- TASK:
Reproduce each line of the material exactly, minus any picture.

Segment Start: DATASET CONTENT

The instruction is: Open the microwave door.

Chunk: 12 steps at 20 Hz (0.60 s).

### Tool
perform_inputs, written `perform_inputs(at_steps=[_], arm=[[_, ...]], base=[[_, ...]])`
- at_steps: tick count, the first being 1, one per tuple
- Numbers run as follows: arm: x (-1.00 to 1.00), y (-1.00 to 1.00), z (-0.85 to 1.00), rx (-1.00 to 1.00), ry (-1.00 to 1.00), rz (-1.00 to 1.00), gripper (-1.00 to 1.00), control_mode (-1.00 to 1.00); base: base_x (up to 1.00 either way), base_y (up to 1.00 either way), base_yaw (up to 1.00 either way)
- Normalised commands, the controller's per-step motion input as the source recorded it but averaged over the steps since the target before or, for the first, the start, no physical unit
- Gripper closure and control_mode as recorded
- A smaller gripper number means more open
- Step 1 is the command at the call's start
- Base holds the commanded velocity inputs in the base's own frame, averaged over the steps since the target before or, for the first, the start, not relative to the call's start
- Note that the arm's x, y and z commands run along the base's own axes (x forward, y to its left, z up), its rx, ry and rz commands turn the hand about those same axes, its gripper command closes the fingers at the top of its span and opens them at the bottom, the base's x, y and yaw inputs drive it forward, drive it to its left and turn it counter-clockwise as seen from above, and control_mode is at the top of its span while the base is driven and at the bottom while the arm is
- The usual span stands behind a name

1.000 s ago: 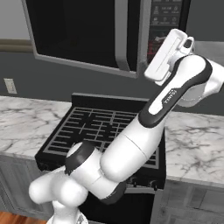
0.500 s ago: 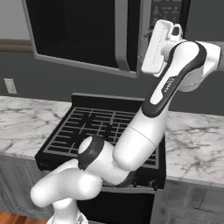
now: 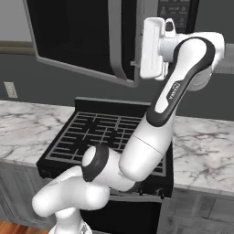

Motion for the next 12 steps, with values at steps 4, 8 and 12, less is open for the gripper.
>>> perform_inputs(at_steps=[4, 8, 12], arm=[[-1.0, 0.76, -0.01, 0.0, -0.02, 0.32, -1.0, -1.0], [-1.0, 0.8, -0.08, 0.0, -0.03, 0.33, -1.0, -1.0], [-1.0, 0.87, -0.2, 0.0, -0.06, 0.34, -1.0, -1.0]], base=[[0.0, 0.0, 0.0], [0.0, 0.0, 0.0], [0.0, 0.0, 0.0]])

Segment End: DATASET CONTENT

- SOLUTION TO THIS PROBLEM:
The instruction is: Open the microwave door.

Chunk: 12 steps at 20 Hz (0.60 s).

### Tool
perform_inputs, written `perform_inputs(at_steps=[_], arm=[[_, ...]], base=[[_, ...]])`
- at_steps: tick count, the first being 1, one per tuple
- Numbers run as follows: arm: x (-1.00 to 1.00), y (-1.00 to 1.00), z (-0.85 to 1.00), rx (-1.00 to 1.00), ry (-1.00 to 1.00), rz (-1.00 to 1.00), gripper (-1.00 to 1.00), control_mode (-1.00 to 1.00); base: base_x (up to 1.00 either way), base_y (up to 1.00 either way), base_yaw (up to 1.00 either way)
- Normalised commands, the controller's per-step motion input as the source recorded it but averaged over the steps since the target before or, for the first, the start, no physical unit
- Gripper closure and control_mode as recorded
- A smaller gripper number means more open
- Step 1 is the command at the call's start
- Base holds the commanded velocity inputs in the base's own frame, averaged over the steps since the target before or, for the first, the start, not relative to the call's start
- Note that the arm's x, y and z commands run along the base's own axes (x forward, y to its left, z up), its rx, ry and rz commands turn the hand about those same axes, its gripper command closes the fingers at the top of its span and opens them at the bottom, the base's x, y and yaw inputs drive it forward, drive it to its left and turn it counter-clockwise as seen from above, and control_mode is at the top of its span while the base is driven and at the bottom while the arm is
- The usual span stands behind a name

1.000 s ago: 
0.500 s ago: 
now: 

Motion for the next 12 steps, with values at steps 4, 8 and 12, less is open for the gripper.
>>> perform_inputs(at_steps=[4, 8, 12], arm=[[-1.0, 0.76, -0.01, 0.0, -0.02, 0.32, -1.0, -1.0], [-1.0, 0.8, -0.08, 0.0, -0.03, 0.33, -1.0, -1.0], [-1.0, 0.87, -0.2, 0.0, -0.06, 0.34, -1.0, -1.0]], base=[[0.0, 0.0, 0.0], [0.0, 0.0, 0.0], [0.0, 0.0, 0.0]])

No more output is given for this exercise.